Cash refound his cool, and discovered a new, young audience, helped by a stellar mid-afternoon Glastonbury performance in 1994 that invented the festival’s “legends slot”. “And that made him so happy,” Ferguson says. Cash worked with Rubin on four albums in the legendary American Recordings series, while a further three emerged posthumously.

But as the 90s progressed, ill health took its toll. “He couldn’t read,” Carter Cash says. “He couldn’t get around hardly at all without being in a wheelchair. He had neuropathy. He was losing his appendages. He was having a tough time.” But he still made music until the very end. “He was driven in the face of his own pain and infirmity,” Carter Cash says. “He did not slow down. He was the driving force behind making those records happen. Even when my mother died” – June Carter Cash died in May 2003 aged 73 – “a few days later, we were in the studio. It was his outlet. He gave it everything that he had. He put it into those records. And so that’s why they were so powerful.” Cash died from complications from diabetes aged 71, just four months after June.

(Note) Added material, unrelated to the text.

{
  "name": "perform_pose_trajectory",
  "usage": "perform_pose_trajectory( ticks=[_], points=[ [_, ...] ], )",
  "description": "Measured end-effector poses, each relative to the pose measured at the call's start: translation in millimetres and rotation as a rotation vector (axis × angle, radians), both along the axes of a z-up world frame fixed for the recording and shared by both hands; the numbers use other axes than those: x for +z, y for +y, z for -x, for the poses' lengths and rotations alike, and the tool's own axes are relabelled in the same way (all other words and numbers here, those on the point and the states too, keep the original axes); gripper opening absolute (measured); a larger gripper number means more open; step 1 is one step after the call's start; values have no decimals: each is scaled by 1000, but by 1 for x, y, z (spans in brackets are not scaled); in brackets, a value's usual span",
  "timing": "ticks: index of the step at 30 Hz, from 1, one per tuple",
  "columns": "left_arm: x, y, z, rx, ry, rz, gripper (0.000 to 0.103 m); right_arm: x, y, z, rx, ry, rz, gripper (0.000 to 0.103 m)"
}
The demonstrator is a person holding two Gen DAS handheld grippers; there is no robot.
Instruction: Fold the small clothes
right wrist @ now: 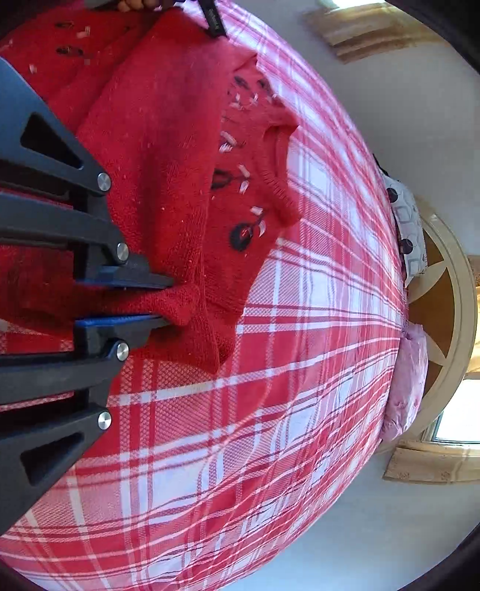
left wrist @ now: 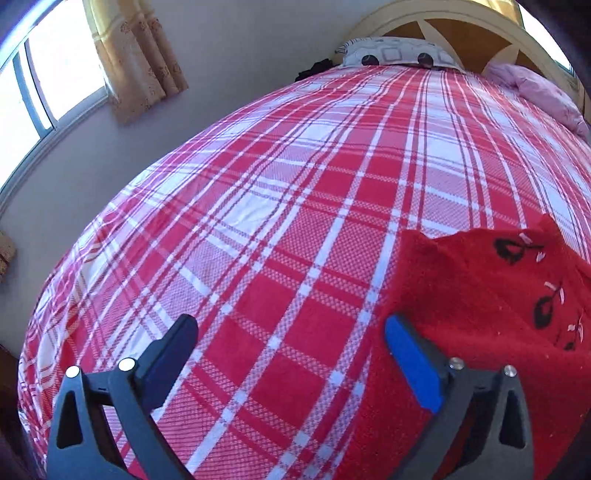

Songwriter casts new light on the last decade of Cash’s life: his creativity was in a much healthier place than people assumed before he teamed up with Rubin. “I think we’ve given him a little redemption,” Carter Cash says.

“People are discovering Johnny Cash, still, for the first time,” he adds. “I think that if you discover this record as the first thing, it’s an accurate picture. It’s a good shot of who Dad was as an artist.”